What is expected: The expected result is the material below, reproduced exactly from its first line through the line containing "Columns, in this".

Material to process:
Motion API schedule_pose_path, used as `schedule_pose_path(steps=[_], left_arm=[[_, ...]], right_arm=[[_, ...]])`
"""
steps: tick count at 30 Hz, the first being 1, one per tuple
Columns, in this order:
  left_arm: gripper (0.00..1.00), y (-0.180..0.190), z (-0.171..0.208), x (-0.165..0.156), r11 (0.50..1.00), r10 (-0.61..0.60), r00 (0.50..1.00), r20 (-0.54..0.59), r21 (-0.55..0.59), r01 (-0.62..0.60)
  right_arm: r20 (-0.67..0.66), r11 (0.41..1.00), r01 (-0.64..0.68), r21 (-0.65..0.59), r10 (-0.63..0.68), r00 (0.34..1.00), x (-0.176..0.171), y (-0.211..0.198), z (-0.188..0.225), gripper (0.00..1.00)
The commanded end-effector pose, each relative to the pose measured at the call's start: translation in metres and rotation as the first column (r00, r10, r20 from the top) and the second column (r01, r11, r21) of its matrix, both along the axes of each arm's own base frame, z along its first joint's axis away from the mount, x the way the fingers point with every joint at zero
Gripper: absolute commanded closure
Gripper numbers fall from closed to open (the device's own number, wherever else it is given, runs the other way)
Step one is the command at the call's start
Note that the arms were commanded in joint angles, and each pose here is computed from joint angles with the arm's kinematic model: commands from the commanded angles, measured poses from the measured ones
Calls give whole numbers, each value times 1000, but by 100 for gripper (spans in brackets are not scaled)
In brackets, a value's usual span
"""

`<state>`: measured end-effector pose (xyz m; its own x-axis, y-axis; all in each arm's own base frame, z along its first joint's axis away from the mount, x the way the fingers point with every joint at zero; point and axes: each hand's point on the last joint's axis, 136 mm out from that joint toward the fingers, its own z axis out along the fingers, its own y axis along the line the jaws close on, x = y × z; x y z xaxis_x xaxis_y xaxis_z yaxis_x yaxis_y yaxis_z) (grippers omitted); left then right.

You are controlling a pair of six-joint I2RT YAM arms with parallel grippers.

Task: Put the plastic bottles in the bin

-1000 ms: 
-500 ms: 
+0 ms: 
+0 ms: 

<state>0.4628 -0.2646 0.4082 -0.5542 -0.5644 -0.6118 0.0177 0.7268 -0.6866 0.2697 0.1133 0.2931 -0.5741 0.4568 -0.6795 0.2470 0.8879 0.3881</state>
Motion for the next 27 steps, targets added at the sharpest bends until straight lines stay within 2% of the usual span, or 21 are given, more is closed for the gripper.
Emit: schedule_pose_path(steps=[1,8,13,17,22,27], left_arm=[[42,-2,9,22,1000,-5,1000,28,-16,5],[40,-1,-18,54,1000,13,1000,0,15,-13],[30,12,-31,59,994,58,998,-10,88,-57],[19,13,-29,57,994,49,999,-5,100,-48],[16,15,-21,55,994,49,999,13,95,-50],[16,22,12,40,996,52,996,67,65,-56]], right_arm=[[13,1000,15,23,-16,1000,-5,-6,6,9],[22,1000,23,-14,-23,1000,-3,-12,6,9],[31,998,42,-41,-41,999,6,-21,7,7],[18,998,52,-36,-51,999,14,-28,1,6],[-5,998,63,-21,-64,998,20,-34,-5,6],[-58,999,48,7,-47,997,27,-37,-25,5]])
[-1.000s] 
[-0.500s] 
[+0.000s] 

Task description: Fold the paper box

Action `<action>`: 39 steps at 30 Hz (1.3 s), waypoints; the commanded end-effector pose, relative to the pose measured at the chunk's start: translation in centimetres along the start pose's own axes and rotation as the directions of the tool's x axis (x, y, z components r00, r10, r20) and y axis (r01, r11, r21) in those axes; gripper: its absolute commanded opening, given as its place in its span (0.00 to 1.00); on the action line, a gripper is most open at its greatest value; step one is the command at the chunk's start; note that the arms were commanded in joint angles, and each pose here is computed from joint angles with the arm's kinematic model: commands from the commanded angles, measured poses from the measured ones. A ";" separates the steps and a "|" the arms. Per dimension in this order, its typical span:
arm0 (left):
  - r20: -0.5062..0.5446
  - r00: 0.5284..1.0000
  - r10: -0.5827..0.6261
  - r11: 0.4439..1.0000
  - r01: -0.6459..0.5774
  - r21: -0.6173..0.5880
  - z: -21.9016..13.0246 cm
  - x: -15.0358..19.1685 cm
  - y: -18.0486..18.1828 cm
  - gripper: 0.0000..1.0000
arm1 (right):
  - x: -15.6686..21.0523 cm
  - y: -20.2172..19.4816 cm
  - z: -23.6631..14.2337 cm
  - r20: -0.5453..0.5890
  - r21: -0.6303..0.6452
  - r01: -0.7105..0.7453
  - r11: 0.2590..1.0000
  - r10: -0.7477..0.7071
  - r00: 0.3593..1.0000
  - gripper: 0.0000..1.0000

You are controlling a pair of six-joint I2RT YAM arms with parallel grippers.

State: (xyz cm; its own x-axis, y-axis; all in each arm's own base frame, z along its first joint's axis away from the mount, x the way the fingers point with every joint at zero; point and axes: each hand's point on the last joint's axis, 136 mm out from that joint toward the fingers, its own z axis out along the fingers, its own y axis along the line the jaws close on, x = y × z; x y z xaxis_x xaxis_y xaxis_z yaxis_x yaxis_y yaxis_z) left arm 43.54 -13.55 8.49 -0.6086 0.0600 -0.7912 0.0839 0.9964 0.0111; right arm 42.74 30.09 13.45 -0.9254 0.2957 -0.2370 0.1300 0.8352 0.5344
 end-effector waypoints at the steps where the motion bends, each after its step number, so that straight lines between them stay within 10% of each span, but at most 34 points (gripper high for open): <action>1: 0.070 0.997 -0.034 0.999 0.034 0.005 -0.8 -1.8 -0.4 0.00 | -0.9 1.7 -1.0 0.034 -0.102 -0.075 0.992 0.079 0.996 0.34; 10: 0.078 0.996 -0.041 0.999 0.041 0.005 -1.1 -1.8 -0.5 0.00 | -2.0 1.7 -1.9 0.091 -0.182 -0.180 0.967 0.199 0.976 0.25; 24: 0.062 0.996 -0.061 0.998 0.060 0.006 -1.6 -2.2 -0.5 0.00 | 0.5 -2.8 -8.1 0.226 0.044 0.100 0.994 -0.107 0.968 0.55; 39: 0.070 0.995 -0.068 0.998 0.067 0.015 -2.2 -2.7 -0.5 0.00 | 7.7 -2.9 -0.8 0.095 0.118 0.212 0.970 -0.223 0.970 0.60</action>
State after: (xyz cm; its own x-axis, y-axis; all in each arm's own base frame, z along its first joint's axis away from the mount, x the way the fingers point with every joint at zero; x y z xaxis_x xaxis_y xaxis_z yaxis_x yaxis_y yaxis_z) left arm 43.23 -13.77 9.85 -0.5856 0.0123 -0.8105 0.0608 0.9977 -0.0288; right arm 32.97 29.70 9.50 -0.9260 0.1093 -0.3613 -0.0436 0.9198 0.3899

Solution for this exercise:
Motion API schedule_pose_path, used as `schedule_pose_path(steps=[_], left_arm=[[_, ...]], right_arm=[[_, ...]])`
"""
steps: tick count at 30 Hz, the first being 1, one per tuple
Columns, in this order:

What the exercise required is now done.